#### [Exercise]
Go through the material below, find each line with the word "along", and copy those lines.

____ Recorded information

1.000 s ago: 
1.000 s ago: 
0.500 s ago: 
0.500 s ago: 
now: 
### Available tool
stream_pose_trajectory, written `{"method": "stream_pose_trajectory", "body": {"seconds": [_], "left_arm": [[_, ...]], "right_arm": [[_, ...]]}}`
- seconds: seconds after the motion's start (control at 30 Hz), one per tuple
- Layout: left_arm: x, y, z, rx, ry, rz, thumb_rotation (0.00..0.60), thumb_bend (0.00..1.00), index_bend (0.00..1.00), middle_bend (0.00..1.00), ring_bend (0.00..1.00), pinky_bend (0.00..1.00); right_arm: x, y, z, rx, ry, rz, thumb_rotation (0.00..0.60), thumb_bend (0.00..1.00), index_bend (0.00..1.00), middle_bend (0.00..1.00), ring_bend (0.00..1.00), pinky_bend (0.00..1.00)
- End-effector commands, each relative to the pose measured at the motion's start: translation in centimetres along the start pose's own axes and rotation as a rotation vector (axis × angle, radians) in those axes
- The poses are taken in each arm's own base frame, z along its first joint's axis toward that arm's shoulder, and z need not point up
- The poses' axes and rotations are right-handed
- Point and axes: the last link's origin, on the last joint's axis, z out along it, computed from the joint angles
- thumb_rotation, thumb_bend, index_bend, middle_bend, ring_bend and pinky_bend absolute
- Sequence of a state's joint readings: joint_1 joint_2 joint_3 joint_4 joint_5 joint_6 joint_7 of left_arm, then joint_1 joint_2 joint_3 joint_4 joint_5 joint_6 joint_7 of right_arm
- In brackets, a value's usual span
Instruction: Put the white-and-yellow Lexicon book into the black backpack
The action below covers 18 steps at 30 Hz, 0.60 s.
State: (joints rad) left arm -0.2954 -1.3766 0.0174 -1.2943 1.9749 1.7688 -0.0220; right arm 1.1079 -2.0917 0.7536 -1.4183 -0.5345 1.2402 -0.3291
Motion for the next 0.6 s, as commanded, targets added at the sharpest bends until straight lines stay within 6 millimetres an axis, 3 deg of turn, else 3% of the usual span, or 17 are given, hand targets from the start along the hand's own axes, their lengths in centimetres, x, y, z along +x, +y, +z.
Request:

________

#### [Task answer]
- End-effector commands, each relative to the pose measured at the motion's start: translation in centimetres along the start pose's own axes and rotation as a rotation vector (axis × angle, radians) in those axes
- The poses are taken in each arm's own base frame, z along its first joint's axis toward that arm's shoulder, and z need not point up
- Point and axes: the last link's origin, on the last joint's axis, z out along it, computed from the joint angles
Motion for the next 0.6 s, as commanded, targets added at the sharpest bends until straight lines stay within 6 millimetres an axis, 3 deg of turn, else 3% of the usual span, or 17 are given, hand targets from the start along the hand's own axes, their lengths in centimetres, x, y, z along +x, +y, +z.

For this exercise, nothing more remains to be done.